> EXERCISE OBJECTIVE: Without the pictures, restate all of the data below word for word.

> DATA SEGMENT:
- Opening Delimiter -
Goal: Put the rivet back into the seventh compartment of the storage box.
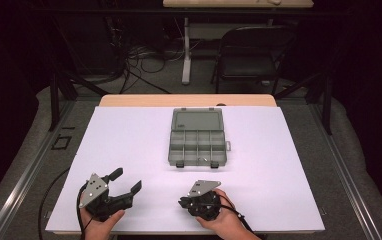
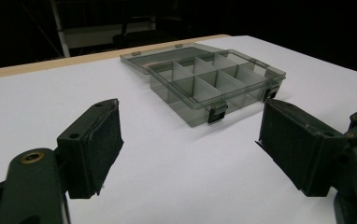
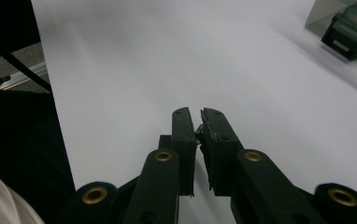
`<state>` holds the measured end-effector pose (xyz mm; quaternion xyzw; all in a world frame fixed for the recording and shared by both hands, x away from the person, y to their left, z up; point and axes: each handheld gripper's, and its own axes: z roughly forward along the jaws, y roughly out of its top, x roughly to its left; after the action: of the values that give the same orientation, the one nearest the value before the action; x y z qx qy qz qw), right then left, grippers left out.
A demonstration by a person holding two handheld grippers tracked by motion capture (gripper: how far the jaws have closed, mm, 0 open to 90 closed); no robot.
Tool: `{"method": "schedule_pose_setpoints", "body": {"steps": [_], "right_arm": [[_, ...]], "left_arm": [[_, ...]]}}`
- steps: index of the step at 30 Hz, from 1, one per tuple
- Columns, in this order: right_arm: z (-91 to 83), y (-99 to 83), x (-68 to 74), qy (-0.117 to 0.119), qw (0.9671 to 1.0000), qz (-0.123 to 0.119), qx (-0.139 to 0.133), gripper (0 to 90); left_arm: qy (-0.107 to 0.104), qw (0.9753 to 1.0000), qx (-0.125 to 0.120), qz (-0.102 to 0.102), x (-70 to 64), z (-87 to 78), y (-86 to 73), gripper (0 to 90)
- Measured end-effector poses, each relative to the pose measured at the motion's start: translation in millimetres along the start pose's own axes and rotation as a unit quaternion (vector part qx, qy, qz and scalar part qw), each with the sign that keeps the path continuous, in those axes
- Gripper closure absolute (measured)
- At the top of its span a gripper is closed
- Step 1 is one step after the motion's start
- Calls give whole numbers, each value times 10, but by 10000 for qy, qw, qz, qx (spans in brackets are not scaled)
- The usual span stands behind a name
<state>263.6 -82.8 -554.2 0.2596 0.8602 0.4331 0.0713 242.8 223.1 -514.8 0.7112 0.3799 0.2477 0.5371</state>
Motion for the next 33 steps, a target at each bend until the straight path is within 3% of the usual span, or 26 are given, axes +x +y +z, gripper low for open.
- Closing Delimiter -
> SOLUTION TO THE PROBLEM:
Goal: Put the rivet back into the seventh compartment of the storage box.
`<state>` holds the measured end-effector pose (xyz mm; quaternion xyzw; all in a world frame fixed for the recording and shared by both hands, x away from the person, y to their left, z up; point and axes: each handheld gripper's, and its own axes: z roughly forward along the jaws, y roughly out of its top, x roughly to its left; after the action: of the values that give the same orientation, the one nearest the value before the action; x y z qx qy qz qw), right then left, grippers left out.
A demonstration by a person holding two handheld grippers tracked by motion capture (gripper: how far the jaws have closed, mm, 0 open to 90 closed); no robot.
Tool: `{"method": "schedule_pose_setpoints", "body": {"steps": [_], "right_arm": [[_, ...]], "left_arm": [[_, ...]]}}`
- steps: index of the step at 30 Hz, from 1, one per tuple
- Columns, in this order: right_arm: z (-91 to 83), y (-99 to 83), x (-68 to 74), qy (-0.117 to 0.119), qw (0.9671 to 1.0000), qz (-0.123 to 0.119), qx (-0.139 to 0.133), gripper (0 to 90); left_arm: qy (-0.107 to 0.104), qw (0.9753 to 1.0000), qx (-0.125 to 0.120), qz (-0.102 to 0.102), x (-70 to 64), z (-87 to 78), y (-86 to 73), gripper (0 to 90)
- Measured end-effector poses, each relative to the pose measured at the motion's start: translation in millimetres along the start pose's own axes and rotation as a unit quaternion (vector part qx, qy, qz and scalar part qw), each with the sign that keeps the path continuous, in those axes
- Gripper closure absolute (measured)
- At the top of its span a gripper is closed
- Step 1 is one step after the motion's start
- Calls give whole numbers, each value times 10, but by 10000 for qy, qw, qz, qx (spans in brackets are not scaled)
- The usual span stands behind a name
<state>263.6 -82.8 -554.2 0.2596 0.8602 0.4331 0.0713 242.8 223.1 -514.8 0.7112 0.3799 0.2477 0.5371</state>
Motion for the next 33 steps, a target at each bend until the straight path is within 3% of the usual span, or 26 are given, axes +x +y +z, gripper low for open.

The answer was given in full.